Connectivity is another strong suit of the device. In addition to traditional VGA, HDMI and composite inputs, users can connect to the device through a wired or wireless LAN connection. Using the LAN connection and proprietary software, the projector’s settings and even its on/off function can be managed from a networked computer. I was particularly intrigued with its wireless option, given the promise of one fewer cable to carry around and untangle. Using the software provided on the companion CD, I was able to quickly connect my laptop and projector over a wireless network. I tested a standard PowerPoint presentation, an MP3 file and a DVD movie over the connection. The PowerPoint presentation was responsive, with little delay between my clicks and the on-screen changes. The MP3 file and movie challenged the connection, with noticeable pauses and skips. Thus the wireless feature’s sweet spot is the traditional, one-dimensional presentation. The projector’s onboard USB port supports viewing of JPEG and MPEG2 files from a thumb drive or digital camera. Using the Ricoh Smart Presenter application, a presentation can be shared wirelessly with the projector and up to 10 iPads, creating a collaborative meeting environment. One limitation with this feature is that the presentation has to be in PDF format. For larger audiences, up to four projectors can be linked for simultaneous presentation.

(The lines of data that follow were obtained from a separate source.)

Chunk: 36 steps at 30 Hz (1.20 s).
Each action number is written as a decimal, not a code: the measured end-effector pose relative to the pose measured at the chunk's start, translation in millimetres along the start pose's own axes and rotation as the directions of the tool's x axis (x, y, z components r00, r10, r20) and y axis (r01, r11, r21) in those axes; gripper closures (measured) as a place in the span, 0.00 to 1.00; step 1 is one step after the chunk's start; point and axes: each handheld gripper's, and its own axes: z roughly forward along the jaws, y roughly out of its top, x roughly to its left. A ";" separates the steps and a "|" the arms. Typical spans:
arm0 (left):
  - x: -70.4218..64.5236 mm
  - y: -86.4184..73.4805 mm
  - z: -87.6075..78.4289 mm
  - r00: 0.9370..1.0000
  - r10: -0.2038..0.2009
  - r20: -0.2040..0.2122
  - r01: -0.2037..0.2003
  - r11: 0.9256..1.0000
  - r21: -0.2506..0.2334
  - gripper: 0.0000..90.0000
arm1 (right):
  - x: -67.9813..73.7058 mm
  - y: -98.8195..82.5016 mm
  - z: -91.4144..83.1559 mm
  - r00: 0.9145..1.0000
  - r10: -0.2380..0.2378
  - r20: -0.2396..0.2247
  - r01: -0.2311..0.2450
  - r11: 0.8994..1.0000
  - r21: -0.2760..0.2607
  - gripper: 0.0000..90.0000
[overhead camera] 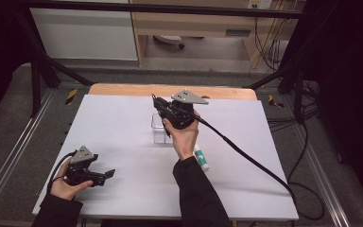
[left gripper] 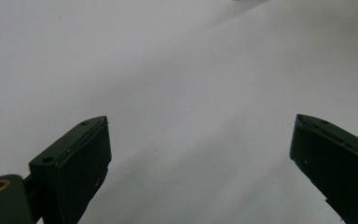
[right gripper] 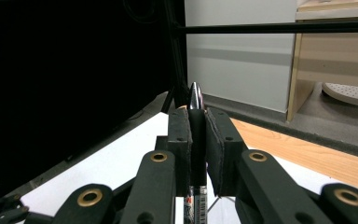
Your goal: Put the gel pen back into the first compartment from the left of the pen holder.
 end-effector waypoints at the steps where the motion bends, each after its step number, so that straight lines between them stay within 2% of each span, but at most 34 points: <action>1: -0.1 0.0 0.1 1.000 0.000 0.000 0.000 1.000 0.000 0.06 | -0.5 0.1 1.5 1.000 0.004 -0.001 -0.004 1.000 -0.003 0.90; 17: 1.6 -0.2 1.1 1.000 0.002 -0.002 -0.002 1.000 0.003 0.06 | -9.4 10.7 37.7 0.999 0.038 0.014 -0.038 0.999 -0.037 0.90; 26: 2.4 -1.2 0.7 1.000 0.001 0.001 -0.001 1.000 0.002 0.06 | -13.4 4.9 61.4 0.999 0.048 0.016 -0.047 0.998 -0.030 0.90; 36: 2.2 -1.2 1.1 1.000 0.001 0.004 -0.001 1.000 0.003 0.06 | -23.5 -4.8 73.4 0.999 0.037 0.039 -0.036 0.999 -0.012 0.90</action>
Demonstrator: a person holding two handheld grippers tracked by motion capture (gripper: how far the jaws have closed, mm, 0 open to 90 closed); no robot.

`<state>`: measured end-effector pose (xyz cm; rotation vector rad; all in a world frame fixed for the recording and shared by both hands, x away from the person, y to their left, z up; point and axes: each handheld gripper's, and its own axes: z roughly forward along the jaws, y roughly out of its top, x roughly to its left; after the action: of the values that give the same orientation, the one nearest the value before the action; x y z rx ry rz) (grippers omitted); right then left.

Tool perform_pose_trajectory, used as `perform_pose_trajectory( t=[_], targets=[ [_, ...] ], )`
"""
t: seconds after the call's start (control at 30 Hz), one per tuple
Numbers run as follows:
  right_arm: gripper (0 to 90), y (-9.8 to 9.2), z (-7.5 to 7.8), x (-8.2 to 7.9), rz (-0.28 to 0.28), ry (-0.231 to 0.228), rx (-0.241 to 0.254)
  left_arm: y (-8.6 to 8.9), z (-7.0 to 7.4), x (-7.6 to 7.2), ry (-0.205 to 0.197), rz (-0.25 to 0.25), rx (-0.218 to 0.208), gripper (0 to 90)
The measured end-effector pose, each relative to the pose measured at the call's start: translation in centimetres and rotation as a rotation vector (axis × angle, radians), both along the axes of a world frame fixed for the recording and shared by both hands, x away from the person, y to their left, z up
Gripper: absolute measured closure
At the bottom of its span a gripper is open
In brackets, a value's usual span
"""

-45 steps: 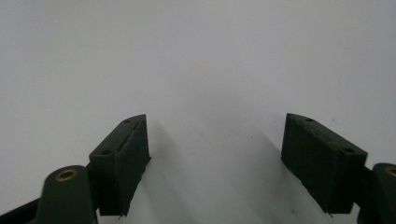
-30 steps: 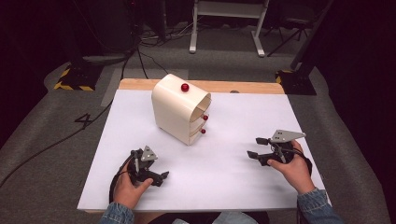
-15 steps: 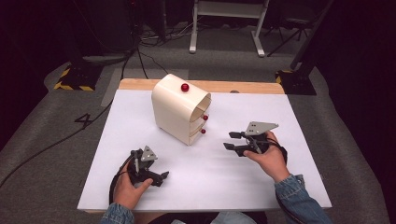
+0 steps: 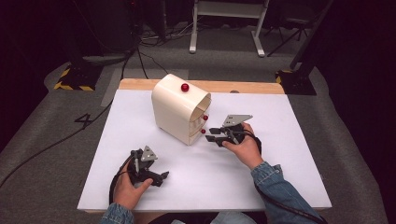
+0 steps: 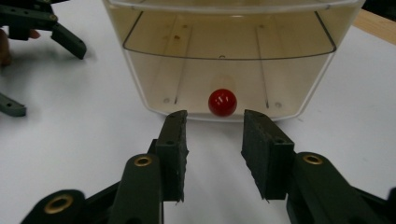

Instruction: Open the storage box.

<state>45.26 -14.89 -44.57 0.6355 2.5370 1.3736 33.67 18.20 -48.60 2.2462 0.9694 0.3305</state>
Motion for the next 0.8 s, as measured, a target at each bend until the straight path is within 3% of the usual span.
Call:
perform_pose_trajectory(
  t=[0.3,0.8],
  targets=[
    [73.3,1.4,-1.2,0.9,-0.031,0.0,0.025,0.0,0.0,0.0,0.0,0.0,0.0,0.3],
    [74.6,0.7,-0.8,0.1,-0.05,-0.015,0.014,0.0,0.1,0.1,0.004,-0.001,-0.002,0.4]
  ],
)
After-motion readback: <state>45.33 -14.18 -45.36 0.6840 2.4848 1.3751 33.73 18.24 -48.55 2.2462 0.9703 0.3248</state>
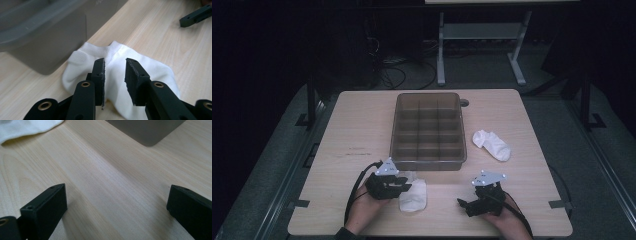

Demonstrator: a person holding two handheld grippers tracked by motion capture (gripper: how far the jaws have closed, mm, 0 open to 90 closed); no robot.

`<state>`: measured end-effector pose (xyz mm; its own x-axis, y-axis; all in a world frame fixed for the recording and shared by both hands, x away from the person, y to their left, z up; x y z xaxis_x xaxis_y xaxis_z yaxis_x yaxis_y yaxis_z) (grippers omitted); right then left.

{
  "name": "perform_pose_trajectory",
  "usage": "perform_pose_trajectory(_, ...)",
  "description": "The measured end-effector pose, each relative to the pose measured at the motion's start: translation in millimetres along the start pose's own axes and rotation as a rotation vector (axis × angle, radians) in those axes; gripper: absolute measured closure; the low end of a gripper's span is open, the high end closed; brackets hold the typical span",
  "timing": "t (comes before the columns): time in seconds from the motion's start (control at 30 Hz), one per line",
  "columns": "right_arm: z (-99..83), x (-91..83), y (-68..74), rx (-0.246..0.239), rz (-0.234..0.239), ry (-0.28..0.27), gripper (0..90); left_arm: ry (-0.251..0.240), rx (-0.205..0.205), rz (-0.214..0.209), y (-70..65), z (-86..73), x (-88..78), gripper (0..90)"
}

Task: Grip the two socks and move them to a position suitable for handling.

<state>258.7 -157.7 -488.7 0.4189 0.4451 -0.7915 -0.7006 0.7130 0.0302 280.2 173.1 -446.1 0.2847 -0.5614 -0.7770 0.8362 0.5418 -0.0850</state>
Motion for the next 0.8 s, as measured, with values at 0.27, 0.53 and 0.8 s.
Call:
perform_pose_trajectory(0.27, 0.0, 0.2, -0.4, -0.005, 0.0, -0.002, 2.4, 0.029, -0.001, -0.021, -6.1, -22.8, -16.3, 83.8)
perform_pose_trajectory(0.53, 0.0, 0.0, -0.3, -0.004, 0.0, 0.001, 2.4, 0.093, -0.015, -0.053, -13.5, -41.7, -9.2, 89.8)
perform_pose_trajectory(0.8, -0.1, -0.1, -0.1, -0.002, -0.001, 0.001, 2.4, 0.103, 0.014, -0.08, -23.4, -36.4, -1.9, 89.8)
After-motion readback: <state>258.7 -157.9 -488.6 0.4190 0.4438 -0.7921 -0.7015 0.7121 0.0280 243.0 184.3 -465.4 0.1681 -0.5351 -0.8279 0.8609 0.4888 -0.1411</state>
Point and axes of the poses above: each handheld gripper's, and its own axes: x roughly forward along the jaws, z roughly out of its top, y roughly to its left, the point moved 1 cm from there along x, roughly forward along the jaws, and after that the axes turned 7 degrees about y, right-handed, at the moved point
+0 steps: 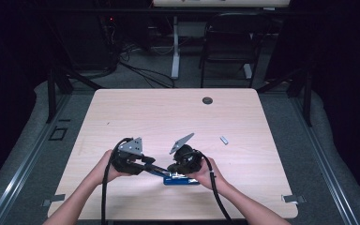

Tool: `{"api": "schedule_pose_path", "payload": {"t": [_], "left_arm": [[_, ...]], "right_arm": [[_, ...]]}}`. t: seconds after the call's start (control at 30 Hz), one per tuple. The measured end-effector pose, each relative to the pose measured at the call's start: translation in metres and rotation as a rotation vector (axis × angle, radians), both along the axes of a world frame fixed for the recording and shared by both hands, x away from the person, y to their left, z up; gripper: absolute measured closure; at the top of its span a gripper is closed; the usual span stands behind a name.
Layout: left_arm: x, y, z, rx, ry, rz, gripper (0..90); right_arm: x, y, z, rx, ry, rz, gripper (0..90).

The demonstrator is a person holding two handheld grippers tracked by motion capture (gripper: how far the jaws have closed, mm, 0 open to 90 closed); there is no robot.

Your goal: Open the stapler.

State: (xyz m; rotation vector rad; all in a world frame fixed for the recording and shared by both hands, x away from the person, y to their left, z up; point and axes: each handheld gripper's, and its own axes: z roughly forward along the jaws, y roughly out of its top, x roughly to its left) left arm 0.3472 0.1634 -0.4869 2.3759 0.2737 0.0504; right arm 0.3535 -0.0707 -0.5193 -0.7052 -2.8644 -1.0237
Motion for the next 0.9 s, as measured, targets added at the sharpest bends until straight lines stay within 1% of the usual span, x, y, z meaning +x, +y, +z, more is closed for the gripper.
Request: {"api": "schedule_pose_path", "payload": {"t": [0.1,0.17,0.23,0.27,0.3,0.37,0.4,0.47,0.53,0.63,0.67,0.8,0.87,0.9], "left_arm": [[-0.001,0.0,0.0,-0.001,-0.004,0.002,69.9],[-0.001,0.0,-0.001,0.008,-0.005,0.004,69.9],[-0.001,0.001,-0.002,0.007,-0.004,0.006,69.8],[-0.001,0.001,-0.003,0.009,-0.004,0.007,69.7],[-0.001,0.002,-0.003,0.013,-0.002,0.009,69.6],[-0.001,0.002,-0.004,0.003,-0.006,0.016,69.6],[-0.001,0.001,-0.004,0.004,-0.007,0.016,69.5],[-0.001,0.001,-0.004,0.013,-0.007,0.012,69.5],[-0.001,0.002,-0.004,0.011,-0.005,0.014,69.4],[-0.002,0.002,-0.006,0.01,-0.009,0.02,69.4],[-0.001,0.003,-0.005,0.015,0.0,0.012,69.3],[-0.001,0.004,-0.007,0.012,0.003,0.012,69.3],[-0.001,0.004,-0.007,0.02,0.012,0.012,69.5],[0.0,0.005,-0.008,0.017,0.014,0.015,69.4]], "right_arm": [[0.002,-0.009,0.003,-0.009,-0.011,-0.017,89.6],[0.005,-0.016,0.005,-0.018,-0.018,-0.025,89.5],[0.006,-0.021,0.006,-0.021,-0.016,-0.035,89.2],[0.007,-0.025,0.007,-0.036,-0.018,-0.033,89.1],[0.007,-0.028,0.007,-0.038,-0.022,-0.036,89.1],[0.008,-0.037,0.007,-0.059,-0.026,-0.041,89.1],[0.008,-0.04,0.007,-0.072,-0.027,-0.04,89.0],[0.009,-0.05,0.006,-0.084,-0.01,-0.057,88.8],[0.009,-0.059,0.004,-0.107,0.002,-0.07,88.0],[0.009,-0.069,0.003,-0.115,0.007,-0.087,87.3],[0.008,-0.072,0.003,-0.11,0.011,-0.096,87.1],[0.007,-0.076,0.004,-0.116,0.016,-0.098,86.0],[0.006,-0.078,0.002,-0.12,0.02,-0.096,85.5],[0.006,-0.078,0.001,-0.124,0.023,-0.097,85.4]]}}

Given the fact that the projector is at the front of the room, fan noise and heat from the device are not issues as they are for traditional projectors sitting amidst participants. Another plus of having the projector against the wall is that the presenter is not blinded while trying to engage the audience. Placing the projector beneath a white board creates an interactive presentation. Start-up is quick, producing an image in three seconds, and the unit can be quickly shut down or placed in standby mode. The projector comes with a remote and wireless mouse receiver.
THAT’S A WRAP
If your firm wants to equip a conference room with a quality projector without having it sit in the middle of the table or incurring the cost of permanent installation, the Ricoh PJ WX4130N Short Throw Projector should be included in its due diligence. At $1,900, the projector is more expensive than traditional projectors of similar quality and slightly more than other short throw units, but the unit’s design, performance and networking capabilities are worth the additional investment.